— EXERCISE AIM —
Lines before the one with "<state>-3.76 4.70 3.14" are left out; return that line and all that follow it, exactly, through the end of the data.

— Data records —
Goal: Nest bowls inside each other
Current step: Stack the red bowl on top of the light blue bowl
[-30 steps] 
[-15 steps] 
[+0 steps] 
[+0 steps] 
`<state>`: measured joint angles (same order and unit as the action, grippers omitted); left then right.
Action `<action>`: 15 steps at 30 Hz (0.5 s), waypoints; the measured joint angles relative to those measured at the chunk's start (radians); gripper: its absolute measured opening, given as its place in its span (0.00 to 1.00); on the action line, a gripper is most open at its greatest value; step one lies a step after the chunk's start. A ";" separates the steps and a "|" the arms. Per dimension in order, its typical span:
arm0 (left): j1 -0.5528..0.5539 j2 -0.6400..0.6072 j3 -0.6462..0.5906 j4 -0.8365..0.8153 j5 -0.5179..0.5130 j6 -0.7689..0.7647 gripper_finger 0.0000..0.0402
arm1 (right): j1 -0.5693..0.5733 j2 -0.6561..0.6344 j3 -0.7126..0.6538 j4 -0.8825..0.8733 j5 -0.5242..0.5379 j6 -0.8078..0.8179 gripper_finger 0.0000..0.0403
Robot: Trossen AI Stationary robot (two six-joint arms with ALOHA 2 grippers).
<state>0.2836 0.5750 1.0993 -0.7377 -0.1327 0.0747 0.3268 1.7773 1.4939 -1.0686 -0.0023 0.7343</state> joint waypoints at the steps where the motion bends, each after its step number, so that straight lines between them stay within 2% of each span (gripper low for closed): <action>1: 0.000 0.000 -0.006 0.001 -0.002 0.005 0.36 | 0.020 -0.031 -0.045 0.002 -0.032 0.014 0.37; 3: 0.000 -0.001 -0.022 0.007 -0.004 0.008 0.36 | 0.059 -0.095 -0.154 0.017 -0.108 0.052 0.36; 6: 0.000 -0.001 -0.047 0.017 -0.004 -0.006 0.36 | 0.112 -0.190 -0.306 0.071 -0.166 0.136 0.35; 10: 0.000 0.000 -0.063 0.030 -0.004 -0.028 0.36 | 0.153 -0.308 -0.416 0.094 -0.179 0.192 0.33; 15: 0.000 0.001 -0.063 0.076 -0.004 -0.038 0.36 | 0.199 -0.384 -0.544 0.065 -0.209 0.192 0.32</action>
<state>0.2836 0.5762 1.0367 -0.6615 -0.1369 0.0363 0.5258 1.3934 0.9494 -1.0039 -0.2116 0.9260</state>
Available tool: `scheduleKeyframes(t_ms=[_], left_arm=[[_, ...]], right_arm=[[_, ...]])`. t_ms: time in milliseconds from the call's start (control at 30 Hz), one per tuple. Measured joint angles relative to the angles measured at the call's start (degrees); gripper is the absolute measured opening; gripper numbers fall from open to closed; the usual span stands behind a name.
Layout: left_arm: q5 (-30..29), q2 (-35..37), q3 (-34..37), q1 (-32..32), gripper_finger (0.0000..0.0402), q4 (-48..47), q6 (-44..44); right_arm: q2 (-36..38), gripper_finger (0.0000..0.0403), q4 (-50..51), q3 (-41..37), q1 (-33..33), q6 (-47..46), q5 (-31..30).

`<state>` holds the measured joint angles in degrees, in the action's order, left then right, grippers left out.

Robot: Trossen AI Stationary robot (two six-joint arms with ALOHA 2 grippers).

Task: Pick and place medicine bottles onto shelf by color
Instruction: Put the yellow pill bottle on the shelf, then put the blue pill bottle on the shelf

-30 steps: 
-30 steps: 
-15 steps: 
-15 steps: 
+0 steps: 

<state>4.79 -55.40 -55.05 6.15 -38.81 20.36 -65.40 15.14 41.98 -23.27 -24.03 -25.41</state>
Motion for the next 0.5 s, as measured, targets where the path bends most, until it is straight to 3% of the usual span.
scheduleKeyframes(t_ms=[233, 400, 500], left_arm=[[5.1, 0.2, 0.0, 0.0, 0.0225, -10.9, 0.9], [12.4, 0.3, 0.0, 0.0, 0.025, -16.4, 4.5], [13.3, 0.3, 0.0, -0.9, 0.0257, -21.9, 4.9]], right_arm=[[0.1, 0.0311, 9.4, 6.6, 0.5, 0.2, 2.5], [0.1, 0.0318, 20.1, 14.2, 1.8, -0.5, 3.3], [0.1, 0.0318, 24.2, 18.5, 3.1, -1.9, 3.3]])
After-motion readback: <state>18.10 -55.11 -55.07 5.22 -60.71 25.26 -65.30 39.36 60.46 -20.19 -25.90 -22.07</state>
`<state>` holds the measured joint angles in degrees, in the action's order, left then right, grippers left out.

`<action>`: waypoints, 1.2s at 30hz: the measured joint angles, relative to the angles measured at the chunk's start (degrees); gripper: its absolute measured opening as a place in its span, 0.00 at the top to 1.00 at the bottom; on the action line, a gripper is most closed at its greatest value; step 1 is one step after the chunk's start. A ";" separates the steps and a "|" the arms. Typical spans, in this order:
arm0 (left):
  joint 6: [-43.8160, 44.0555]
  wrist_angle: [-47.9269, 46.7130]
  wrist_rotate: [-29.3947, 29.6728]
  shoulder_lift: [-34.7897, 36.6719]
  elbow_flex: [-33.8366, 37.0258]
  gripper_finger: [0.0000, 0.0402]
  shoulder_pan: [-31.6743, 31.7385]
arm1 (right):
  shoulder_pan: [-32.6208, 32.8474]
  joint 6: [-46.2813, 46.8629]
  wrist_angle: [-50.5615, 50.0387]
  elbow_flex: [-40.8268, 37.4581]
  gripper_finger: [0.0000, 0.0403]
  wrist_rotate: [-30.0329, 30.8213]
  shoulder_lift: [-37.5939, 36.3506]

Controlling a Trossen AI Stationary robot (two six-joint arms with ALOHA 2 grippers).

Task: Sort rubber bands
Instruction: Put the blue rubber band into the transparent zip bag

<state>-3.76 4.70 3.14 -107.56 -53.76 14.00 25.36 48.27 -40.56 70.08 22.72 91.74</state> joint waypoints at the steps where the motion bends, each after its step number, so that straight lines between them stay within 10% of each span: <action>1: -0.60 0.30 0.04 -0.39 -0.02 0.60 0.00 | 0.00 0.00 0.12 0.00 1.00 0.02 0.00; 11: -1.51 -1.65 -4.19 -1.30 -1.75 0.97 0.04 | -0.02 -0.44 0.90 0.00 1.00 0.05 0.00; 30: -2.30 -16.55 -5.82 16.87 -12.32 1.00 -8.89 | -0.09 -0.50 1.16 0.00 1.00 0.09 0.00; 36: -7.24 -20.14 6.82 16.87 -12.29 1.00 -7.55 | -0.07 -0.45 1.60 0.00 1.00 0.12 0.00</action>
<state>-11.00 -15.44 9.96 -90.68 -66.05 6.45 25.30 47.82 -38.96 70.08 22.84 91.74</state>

— ANSWER SPACE —
<state>-3.76 4.70 3.14 -107.56 -53.76 14.00 25.36 48.27 -40.56 70.08 22.72 91.74</state> joint waypoints at the steps where the motion bends, each after its step number, so that straight lines between them stay within 10% of each span: <action>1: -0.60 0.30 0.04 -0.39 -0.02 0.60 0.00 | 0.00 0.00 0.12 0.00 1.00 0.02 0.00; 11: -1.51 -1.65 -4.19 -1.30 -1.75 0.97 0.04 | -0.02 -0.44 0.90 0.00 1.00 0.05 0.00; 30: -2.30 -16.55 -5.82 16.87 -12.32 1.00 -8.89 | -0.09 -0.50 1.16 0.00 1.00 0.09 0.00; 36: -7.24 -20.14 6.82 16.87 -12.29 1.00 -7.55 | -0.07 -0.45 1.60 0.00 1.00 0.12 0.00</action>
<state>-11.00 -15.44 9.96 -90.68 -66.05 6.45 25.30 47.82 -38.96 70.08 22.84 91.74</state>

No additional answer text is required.